Question

Under anaerobic conditions, glucose is broken down in muscle tissues to form lactic acid according to the reaction, C6H12O6(s) → 2CH3CHOCOOH(s). Thermodynamic data for glucose and lactic acid at 298 K are given below. ΔHfº (kJ/mol) Cp.m (J/mol∙K) Smº (J/mol∙K) Glucose −1273.1 219.3 209.2 Lactic Acid −673.6 127.6 192.1 (a) Calculate ΔS for the system, surrounding and universe at T = 325 K. Assume the heat capacities are constant between 298 K and 325 K. (b) Is this reaction spontaneous or reversible at 325 K? Explain. (c) At what temperature, will this reaction establish the equilibrium?.

Answer 1

   C6H12O6(s) ----> 2CH3CHOCOOH(s)

DH0rxn(at 298) = (2*DH0f,CH3CHOCOOH) - (1*DH0f,C6H12O6)

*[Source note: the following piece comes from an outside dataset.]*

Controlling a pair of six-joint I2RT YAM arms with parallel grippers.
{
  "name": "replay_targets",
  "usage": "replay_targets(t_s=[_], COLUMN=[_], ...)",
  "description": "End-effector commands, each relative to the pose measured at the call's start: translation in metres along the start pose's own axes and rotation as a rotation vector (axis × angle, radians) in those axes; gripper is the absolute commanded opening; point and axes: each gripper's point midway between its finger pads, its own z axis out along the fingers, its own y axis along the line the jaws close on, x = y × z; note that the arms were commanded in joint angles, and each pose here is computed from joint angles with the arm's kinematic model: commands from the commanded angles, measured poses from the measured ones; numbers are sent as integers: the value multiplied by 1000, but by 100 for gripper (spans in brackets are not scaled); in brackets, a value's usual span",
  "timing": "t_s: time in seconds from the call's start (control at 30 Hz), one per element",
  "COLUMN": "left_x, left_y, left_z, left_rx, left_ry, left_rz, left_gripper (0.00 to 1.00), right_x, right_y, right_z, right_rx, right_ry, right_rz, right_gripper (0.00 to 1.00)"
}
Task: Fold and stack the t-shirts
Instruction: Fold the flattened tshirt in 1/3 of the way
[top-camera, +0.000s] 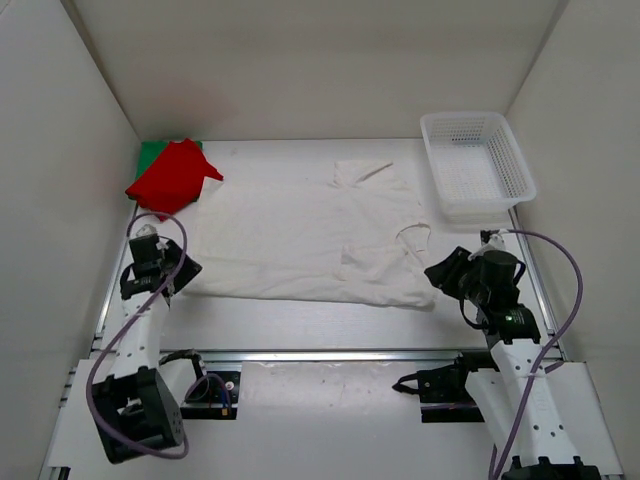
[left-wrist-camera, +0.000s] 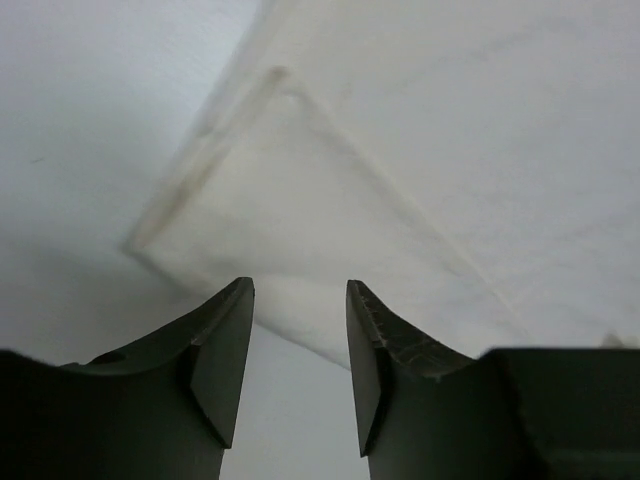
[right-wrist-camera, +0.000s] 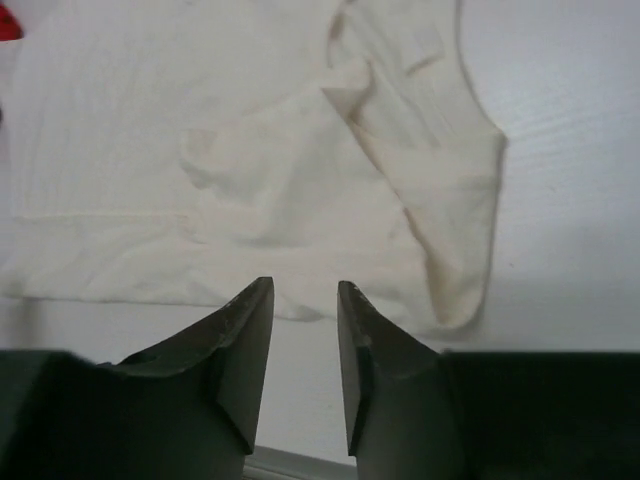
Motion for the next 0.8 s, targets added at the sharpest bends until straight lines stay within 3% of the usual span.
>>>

       = (2*-1273.1)-(1*-673.6)

       = -1872.6 kj/mol

DHrxn(at 325k) = DH0rxn(at 298k)+ DCpreaction*(T2-T1)

DCp reaction = Cp products - Cp reactant

         = (2*127.6)-(219.3)

         = 35.9 j/mol.k

T2 = 325 k , T1 = 298 k

DHrxn(at 325k) = -1872.6 + 35.9*10^-3*(325-298)

               = -1871.63 Kj/mol

DSsurroundings = -DHrxn/T

               = -(-1871.63)/325

               = 5.76 kj/mol.k

               = 5760 j/mol.k

DS0rxn(at 298) = (2*S0f,CH3CHOCOOH) - (1*S0f,C6H12O6)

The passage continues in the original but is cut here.